From the listing below, give again exactly the lines from the line with "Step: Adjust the" to the line with "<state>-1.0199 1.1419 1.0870", ends included, without any pictures.

========================================

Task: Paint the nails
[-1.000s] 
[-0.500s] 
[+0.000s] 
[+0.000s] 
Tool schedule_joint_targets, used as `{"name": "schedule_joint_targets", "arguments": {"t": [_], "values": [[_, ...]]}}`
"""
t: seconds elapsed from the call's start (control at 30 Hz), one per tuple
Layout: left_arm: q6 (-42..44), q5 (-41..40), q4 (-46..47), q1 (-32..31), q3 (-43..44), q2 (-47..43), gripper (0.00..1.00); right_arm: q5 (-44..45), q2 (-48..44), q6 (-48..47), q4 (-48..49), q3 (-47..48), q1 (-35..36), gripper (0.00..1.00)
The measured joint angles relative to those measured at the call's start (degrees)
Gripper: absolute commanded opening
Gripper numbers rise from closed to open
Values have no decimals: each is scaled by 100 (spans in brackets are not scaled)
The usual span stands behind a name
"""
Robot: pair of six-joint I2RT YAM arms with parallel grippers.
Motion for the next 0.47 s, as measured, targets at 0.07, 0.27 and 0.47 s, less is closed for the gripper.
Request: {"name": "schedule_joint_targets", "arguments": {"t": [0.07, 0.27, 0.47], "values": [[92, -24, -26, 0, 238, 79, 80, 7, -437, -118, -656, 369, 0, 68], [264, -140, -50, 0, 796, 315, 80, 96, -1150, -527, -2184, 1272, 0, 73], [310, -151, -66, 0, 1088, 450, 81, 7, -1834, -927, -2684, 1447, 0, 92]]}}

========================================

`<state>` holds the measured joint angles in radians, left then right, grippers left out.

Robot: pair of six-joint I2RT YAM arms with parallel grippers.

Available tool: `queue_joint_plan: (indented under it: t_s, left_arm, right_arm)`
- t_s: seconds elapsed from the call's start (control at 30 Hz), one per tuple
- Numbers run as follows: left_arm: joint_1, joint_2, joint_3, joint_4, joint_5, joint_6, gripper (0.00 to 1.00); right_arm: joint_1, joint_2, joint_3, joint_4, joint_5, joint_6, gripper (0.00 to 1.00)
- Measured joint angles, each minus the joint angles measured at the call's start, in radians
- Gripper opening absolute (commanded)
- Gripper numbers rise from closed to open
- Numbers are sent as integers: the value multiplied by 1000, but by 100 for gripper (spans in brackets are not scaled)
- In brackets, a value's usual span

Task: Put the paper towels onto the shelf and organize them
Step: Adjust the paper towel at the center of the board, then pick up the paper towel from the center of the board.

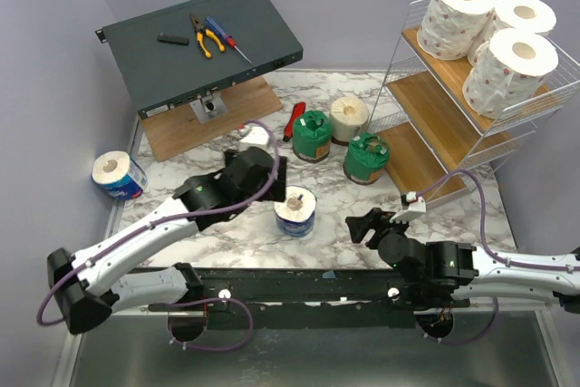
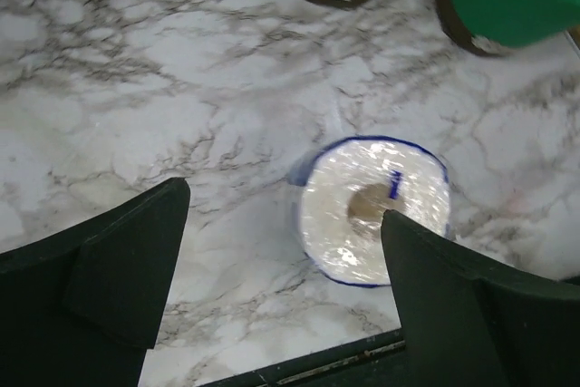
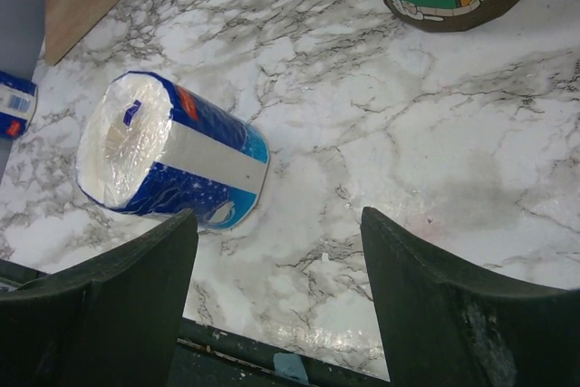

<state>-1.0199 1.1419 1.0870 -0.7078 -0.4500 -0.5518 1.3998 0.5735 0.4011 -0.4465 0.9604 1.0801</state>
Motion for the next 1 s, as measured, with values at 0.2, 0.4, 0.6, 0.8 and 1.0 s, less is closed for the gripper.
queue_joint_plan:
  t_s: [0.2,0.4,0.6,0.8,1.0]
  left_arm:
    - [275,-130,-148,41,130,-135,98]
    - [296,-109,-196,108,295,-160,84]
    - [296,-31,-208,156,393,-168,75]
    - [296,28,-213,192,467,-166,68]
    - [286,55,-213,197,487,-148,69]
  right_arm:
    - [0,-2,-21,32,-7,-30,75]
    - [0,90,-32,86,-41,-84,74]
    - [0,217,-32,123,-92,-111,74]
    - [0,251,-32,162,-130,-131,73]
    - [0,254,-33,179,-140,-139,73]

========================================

[Answer for the task]
Step: Adjust the paper towel at the center of the board, then pick up the paper towel from the center of the board.


<state>-1.0199 1.1419 1.0870 -0.7078 -0.4500 -0.5518 1.3998 0.5735 0.4011 -0.4465 0.9604 1.0801</state>

Nothing more is needed for this answer.